На первых порах я усомнился, стоит ли Эренбургу, большому мастеру слова, дать так называемую болванку текста. Вместе с тем я знал, что правильнее всего было бы сделать именно так. Мои сомнения Илья Григорьевич вскоре рассеял. Когда пришло время уже конкретной работы над текстом, он потребовал, чтобы я, именно в письменном виде, представил ему мысли, которыми руководствовался во время съемок, последовательность этих мыслей, акценты, протяженность фраз... То есть именно то, что в практике мы называли болванкой текста. Вот вам и новичок в кино! И вообще Эренбург сразу же повел дело так, чтобы я не ощущал перед собой мэтра. Он требовал точных взаимоотношений режиссера и автора текста и с моей стороны нелицеприятной оценки его работы.

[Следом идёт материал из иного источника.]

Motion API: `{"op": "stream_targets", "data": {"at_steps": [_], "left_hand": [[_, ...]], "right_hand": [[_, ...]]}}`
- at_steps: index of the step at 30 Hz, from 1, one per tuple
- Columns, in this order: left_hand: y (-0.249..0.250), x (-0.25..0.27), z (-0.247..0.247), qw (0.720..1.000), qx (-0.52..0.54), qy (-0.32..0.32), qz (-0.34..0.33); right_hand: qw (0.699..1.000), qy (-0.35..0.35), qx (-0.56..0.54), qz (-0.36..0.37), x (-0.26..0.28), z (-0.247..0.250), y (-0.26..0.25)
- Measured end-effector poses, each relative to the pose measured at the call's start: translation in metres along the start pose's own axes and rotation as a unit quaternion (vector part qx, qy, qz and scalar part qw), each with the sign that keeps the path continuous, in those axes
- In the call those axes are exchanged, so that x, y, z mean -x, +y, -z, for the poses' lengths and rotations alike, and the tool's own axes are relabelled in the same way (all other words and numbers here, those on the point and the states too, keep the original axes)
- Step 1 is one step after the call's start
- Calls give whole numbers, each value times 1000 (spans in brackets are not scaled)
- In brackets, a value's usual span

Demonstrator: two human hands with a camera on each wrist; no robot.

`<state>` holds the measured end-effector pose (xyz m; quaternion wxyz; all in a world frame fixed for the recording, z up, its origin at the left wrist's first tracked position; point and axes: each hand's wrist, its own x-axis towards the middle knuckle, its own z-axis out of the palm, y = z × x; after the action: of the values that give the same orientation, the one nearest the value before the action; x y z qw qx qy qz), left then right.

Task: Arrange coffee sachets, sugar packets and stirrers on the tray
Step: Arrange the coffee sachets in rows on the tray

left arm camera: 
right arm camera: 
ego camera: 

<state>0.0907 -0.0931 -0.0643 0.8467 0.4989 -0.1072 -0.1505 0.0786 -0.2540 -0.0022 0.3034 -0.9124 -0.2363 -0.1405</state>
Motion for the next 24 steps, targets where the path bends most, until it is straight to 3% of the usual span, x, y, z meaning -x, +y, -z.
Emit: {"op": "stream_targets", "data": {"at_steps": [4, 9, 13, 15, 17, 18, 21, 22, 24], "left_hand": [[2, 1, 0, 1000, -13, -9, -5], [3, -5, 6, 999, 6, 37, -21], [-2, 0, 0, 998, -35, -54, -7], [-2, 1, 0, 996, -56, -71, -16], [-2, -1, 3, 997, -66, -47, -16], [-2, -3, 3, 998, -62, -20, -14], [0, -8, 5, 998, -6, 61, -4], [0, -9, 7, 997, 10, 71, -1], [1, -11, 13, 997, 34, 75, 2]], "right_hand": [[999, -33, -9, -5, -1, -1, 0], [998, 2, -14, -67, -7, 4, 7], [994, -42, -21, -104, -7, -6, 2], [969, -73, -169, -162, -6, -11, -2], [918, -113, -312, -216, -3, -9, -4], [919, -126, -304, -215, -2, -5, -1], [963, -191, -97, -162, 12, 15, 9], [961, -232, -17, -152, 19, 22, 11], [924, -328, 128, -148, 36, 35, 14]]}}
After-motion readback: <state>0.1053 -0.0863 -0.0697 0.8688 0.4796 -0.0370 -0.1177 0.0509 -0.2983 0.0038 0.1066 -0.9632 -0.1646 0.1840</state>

Были вопросы, в которых, как и должно было ожидать, он был неуступчив и даже не считал нужным спорить. Таких примеров могу привести много. Но были и вопросы, в которых он уступал мне. Я много раз, например, не соглашался с его предложением показать в начале фильма, рядом с полотнами Сарьяна, полотна и других художников - Кончаловского, Лентулова и уж обязательно Матисса, как он утверждал, - чтобы представить среду, в которой появился Сарьян. Я вполне понимал требования Эренбурга, но интуицией кинематографиста не мог согласиться с ним. Я был уверен, что в фильме, посвященном творчеству художника, должны быть показаны полотна только данного художника, что появление полотен других художников нарушит изобразительный мир фильма. Это, пожалуй, единственный вопрос, в котором расхождение наше затянулось. В других вопросах, касающихся моих чисто кинематографических ощущений, он доверял мне.